Sobrevivendo com apenas dois pães por dia
Falando do sul de Gaza, o diretor da Unrwa, Thomas White, disse que a crise está colocando a agência no limite, num momento em que muitas pessoas estão buscando abrigo sob a bandeira da ONU e que está bandeira “é a única esperança para as pessoas em Gaza”.
Ele enfatizou que os funcionários da Unrwa estão oferecendo serviços sob extremo risco e que muitos deles são também deslocados internos, tal como as pessoas que buscam ajudar.
White ressaltou que “a ordem civil está à beira do colapso” e que é possível surgir “uma nova onda de pessoal desabrigadas no Sul”.
Segundo ele, muitas pessoas em Gaza temem não conseguir alimentar suas famílias. Atualmente, muitas pessoas estão sobrevivendo com apenas dois pedaços de pão por dia.
Busca de proteção sob a lei internacional
A Unrwa apoia 89 padarias, que produzem pão para 1,7 milhão de pessoas e praticamente todo pão consumido no enclave é feito com trigo fornecido pela agência.
Sobre os abrigos, o diretor da Unrwa disse que boa parte são escolas projetadas para mil alunos, mas em média eles estão abrigando 4 mil pessoas e que não há como fornecer condições sanitárias adequadas. Ele explicou que mulheres e crianças dormem nas salas de aula e os homens ao ar livre.
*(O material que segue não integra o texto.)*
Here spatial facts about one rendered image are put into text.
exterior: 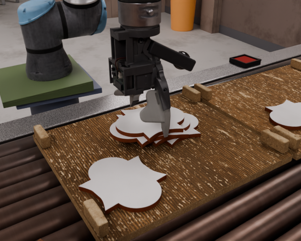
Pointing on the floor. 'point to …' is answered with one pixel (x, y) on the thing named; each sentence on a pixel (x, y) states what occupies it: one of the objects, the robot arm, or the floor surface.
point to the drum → (182, 15)
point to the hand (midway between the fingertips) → (150, 120)
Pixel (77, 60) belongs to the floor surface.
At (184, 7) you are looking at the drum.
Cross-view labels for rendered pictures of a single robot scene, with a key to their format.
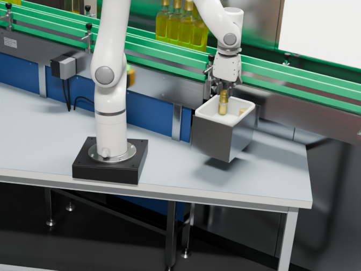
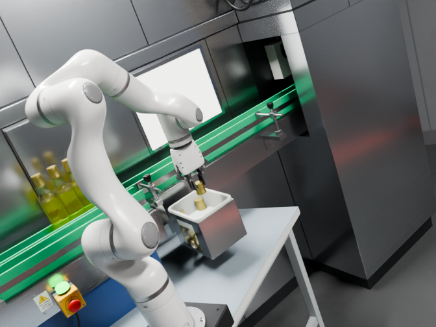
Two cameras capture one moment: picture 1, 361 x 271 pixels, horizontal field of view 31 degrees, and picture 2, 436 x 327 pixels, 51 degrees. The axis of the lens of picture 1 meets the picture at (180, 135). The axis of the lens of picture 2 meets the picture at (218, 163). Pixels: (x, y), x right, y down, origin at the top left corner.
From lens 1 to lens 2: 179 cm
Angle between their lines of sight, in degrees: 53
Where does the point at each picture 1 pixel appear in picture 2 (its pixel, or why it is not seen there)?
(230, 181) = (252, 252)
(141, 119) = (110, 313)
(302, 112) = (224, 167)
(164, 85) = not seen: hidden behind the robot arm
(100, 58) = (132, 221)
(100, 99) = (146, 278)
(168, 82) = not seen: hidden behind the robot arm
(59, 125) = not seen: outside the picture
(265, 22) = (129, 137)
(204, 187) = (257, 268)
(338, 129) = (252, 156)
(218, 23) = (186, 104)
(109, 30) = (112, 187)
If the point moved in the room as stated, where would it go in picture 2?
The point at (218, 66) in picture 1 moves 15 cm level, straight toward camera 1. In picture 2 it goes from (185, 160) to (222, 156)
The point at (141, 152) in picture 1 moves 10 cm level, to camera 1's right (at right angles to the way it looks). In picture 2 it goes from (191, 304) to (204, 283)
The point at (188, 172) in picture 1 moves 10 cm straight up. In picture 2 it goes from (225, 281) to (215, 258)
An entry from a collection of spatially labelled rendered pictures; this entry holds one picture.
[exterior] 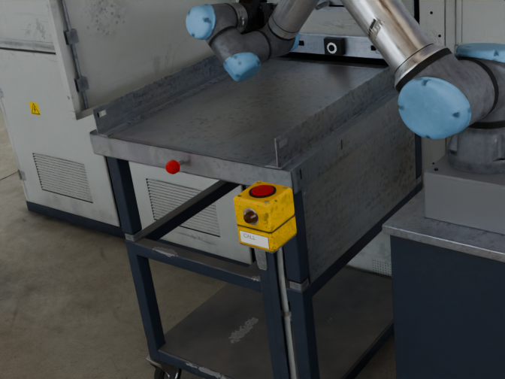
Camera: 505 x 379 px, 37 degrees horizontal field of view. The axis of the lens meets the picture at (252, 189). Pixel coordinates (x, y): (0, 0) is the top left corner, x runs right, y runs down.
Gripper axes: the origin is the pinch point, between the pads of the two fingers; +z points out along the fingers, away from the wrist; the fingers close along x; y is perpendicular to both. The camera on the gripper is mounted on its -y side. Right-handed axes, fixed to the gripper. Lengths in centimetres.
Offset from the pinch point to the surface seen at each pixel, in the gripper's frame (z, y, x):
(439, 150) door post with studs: 29, 42, 32
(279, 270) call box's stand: -59, 46, 38
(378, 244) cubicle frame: 35, 76, 11
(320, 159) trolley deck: -31, 31, 30
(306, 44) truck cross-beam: 27.2, 13.4, -10.6
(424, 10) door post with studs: 22.2, 2.7, 29.2
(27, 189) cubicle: 36, 85, -171
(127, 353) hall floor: -16, 111, -54
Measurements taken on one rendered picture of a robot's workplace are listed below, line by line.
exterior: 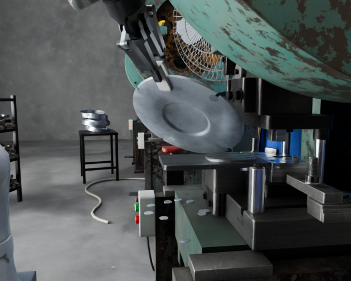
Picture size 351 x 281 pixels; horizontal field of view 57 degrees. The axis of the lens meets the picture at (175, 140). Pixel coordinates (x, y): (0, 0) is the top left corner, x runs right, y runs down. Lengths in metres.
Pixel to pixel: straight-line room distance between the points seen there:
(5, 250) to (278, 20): 0.78
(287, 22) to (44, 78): 7.35
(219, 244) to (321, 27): 0.45
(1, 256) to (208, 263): 0.51
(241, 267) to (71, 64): 7.09
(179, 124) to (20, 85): 6.98
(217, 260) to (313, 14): 0.43
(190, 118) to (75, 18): 6.92
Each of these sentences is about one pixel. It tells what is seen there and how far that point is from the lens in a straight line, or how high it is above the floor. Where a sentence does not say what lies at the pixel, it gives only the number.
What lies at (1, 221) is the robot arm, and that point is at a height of 0.64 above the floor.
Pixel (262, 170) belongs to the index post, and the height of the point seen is 0.79.
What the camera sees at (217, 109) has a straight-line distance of 0.74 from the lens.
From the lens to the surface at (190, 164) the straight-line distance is 0.73.
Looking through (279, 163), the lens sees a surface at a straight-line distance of 0.79.
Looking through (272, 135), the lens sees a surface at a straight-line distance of 0.84.
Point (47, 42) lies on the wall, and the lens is 7.66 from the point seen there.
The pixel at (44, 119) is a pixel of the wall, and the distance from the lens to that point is 7.62.
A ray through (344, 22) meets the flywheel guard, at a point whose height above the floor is 1.00.
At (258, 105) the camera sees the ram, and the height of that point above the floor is 0.91.
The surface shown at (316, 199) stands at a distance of 0.69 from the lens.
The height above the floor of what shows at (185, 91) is 0.94.
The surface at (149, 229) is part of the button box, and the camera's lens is 1.06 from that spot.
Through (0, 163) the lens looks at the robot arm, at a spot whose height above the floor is 0.79.
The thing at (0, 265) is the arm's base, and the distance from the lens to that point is 0.92.
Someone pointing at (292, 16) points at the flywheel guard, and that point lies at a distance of 0.35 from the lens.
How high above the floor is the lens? 0.93
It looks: 8 degrees down
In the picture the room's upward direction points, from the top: straight up
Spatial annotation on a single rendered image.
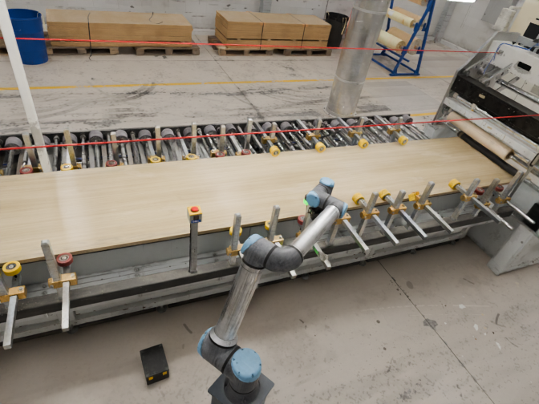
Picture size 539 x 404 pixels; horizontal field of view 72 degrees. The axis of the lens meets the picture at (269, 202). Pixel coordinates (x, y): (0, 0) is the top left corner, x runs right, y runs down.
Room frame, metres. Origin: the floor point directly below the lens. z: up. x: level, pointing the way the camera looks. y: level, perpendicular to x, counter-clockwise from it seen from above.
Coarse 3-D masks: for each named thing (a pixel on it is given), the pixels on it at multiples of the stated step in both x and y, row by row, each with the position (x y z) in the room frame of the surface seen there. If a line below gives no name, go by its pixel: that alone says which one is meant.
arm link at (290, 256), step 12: (324, 204) 1.62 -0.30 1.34; (336, 204) 1.59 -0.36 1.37; (324, 216) 1.47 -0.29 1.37; (336, 216) 1.52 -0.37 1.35; (312, 228) 1.36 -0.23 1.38; (324, 228) 1.40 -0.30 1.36; (300, 240) 1.25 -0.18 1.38; (312, 240) 1.29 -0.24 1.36; (276, 252) 1.13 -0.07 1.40; (288, 252) 1.15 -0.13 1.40; (300, 252) 1.17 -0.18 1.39; (276, 264) 1.09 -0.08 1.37; (288, 264) 1.11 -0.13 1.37; (300, 264) 1.14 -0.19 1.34
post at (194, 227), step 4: (192, 224) 1.48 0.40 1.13; (196, 224) 1.49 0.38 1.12; (192, 228) 1.48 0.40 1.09; (196, 228) 1.49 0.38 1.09; (192, 232) 1.48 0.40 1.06; (196, 232) 1.49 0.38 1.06; (192, 236) 1.48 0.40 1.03; (196, 236) 1.49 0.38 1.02; (192, 240) 1.48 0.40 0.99; (196, 240) 1.49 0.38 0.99; (192, 244) 1.48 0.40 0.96; (196, 244) 1.49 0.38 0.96; (192, 248) 1.48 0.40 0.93; (196, 248) 1.49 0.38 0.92; (192, 252) 1.48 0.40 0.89; (196, 252) 1.49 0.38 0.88; (192, 256) 1.48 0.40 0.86; (196, 256) 1.49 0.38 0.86; (192, 260) 1.48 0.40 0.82; (196, 260) 1.49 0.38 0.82; (192, 264) 1.48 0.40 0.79; (196, 264) 1.49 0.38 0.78; (192, 268) 1.49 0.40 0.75; (196, 268) 1.49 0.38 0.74; (192, 272) 1.48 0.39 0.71; (196, 272) 1.49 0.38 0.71
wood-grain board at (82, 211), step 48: (384, 144) 3.31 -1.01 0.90; (432, 144) 3.51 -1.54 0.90; (0, 192) 1.67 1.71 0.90; (48, 192) 1.75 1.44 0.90; (96, 192) 1.84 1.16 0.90; (144, 192) 1.93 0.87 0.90; (192, 192) 2.03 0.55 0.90; (240, 192) 2.13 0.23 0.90; (288, 192) 2.24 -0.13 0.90; (336, 192) 2.36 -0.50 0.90; (432, 192) 2.62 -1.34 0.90; (0, 240) 1.30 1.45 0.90; (96, 240) 1.43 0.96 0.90; (144, 240) 1.50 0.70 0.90
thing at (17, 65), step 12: (0, 0) 1.95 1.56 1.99; (0, 12) 1.95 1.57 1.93; (0, 24) 1.94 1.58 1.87; (12, 36) 1.96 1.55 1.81; (12, 48) 1.95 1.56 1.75; (12, 60) 1.94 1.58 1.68; (24, 72) 1.98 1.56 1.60; (24, 84) 1.95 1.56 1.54; (24, 96) 1.94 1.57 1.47; (24, 108) 1.94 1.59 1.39; (36, 120) 1.96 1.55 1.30; (36, 132) 1.95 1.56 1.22; (36, 144) 1.94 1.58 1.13; (48, 168) 1.95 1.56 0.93
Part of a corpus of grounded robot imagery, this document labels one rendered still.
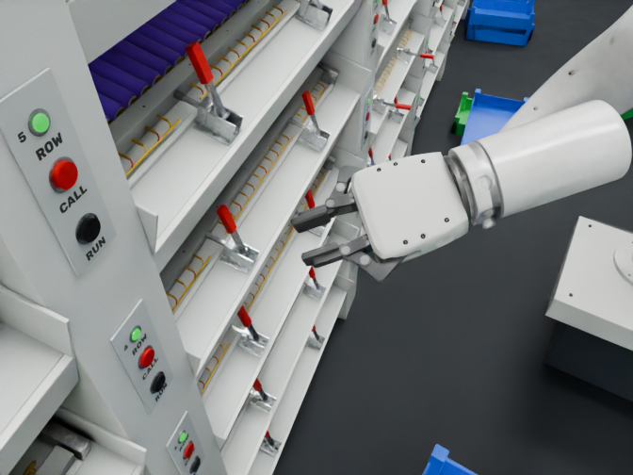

No momento, a Unrwa perdeu o contato com os abrigos no norte da Faixa de Gaza. Ao todo, 38 pessoas já morreram em instalações da Unrwa, que não foram poupadas dos ataques. Nesta quinta-feira, quatro abrigos, ocupados por 20 mil deslocados, foram atingidos deixando 23 mortos.
Tomas White concluiu dizendo que essas são pessoas que estão buscando proteção sob a lei internacional, e que há um grande clamor popular por um cessar-fogo imediato.
Princípios desrespeitados em ambos os lados
Falando a jornalistas em Genebra nesta sexta-feira, a porta-voz do Escritório de Direitos Humanos da ONU, Liz Throssell, destacou as preocupações com os ataques aéreos israelenses nos campos de refugiados de Jabalia e Al Bureij nos últimos dias.
Os bombardeios deixaram dezenas de edifícios residenciais destruídos e um elevado número de vítimas em Gaza. Ela citou também relatos do “uso de armas explosivas de amplo alcance em algumas das áreas mais densamente povoadas de Gaza”.
“Temos sérias preocupações de que os princípios da distinção e da proporcionalidade não estejam a ser respeitados por ambos os lados”, disse ela.